§ Your assignment
Copy out the lines below that hold the word "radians".

Dataset entries
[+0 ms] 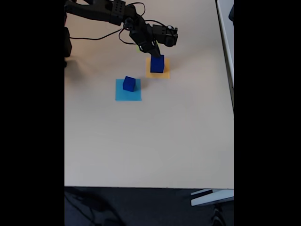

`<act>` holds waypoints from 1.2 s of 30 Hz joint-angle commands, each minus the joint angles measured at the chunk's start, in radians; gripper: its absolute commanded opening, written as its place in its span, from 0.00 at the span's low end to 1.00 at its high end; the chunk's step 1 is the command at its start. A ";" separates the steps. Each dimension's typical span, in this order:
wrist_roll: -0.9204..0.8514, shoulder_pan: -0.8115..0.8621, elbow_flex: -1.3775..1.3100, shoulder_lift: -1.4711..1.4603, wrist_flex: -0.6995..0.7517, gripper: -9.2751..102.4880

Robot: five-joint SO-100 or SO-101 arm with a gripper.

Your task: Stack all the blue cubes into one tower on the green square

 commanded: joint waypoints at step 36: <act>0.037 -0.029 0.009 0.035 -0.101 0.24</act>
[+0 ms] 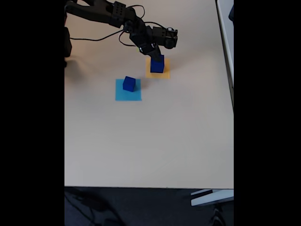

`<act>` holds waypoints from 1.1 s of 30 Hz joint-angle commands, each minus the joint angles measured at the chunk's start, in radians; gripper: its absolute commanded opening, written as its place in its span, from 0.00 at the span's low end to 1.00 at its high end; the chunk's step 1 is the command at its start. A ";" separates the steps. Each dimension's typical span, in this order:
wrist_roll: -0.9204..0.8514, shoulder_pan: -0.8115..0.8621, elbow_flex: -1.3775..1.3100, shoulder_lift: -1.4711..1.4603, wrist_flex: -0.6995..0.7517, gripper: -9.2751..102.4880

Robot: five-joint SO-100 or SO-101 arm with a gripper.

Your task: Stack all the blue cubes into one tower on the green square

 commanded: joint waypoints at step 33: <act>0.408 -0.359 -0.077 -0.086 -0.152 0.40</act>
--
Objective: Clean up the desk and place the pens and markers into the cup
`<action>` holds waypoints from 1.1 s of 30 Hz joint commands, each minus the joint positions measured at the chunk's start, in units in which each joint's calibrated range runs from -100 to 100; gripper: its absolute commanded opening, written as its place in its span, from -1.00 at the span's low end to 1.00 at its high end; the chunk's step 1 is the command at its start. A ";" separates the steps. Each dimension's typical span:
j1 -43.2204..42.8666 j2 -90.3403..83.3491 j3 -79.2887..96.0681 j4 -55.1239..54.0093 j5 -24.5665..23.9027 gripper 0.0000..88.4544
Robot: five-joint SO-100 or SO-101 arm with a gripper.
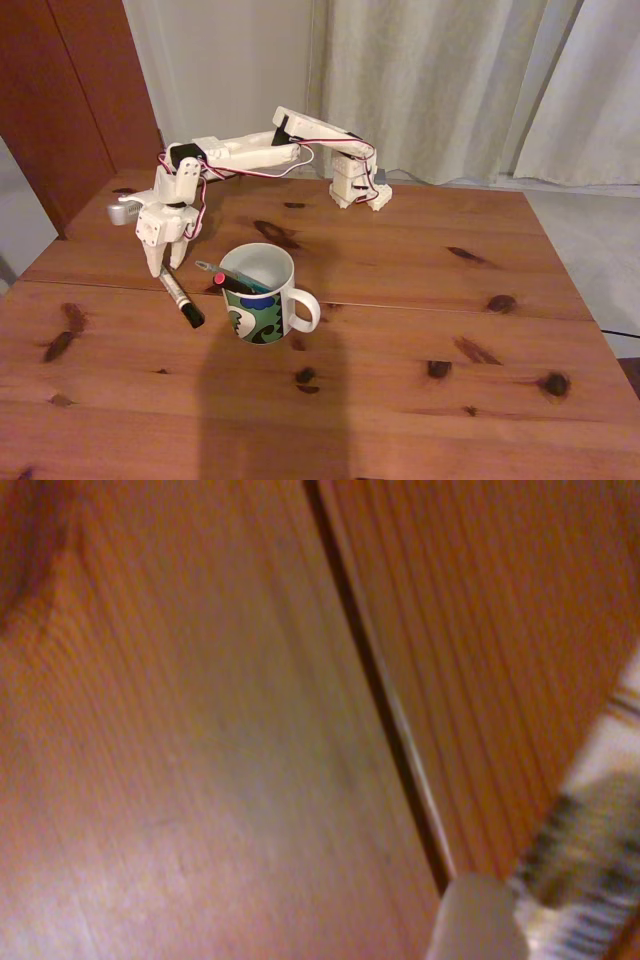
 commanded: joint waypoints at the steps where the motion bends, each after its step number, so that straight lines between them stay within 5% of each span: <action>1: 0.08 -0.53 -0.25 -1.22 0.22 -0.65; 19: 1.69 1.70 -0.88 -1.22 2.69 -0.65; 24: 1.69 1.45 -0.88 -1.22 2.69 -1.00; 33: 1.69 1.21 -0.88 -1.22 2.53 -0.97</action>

§ Solution below
`<act>` holds waypoints from 1.2 s of 30 Hz joint-angle commands, each minus the joint angles measured at the chunk's start, in radians; gripper: its absolute commanded opening, written as its place in its span, from 0.00 at the span's low end to 1.00 at its high end; the chunk's step 1 is the command at its start. A ";" separates the steps. Each dimension's typical span, in this order:
`<act>` holds waypoints from 1.1 s of 30 Hz joint-angle commands, each minus the joint angles measured at the chunk's start, in radians; gripper: its absolute commanded opening, written as its place in its span, from 0.00 at the span's low end to 1.00 at its high end; the chunk's step 1 is the command at its start. A ";" separates the steps. Each dimension's typical span, in this order:

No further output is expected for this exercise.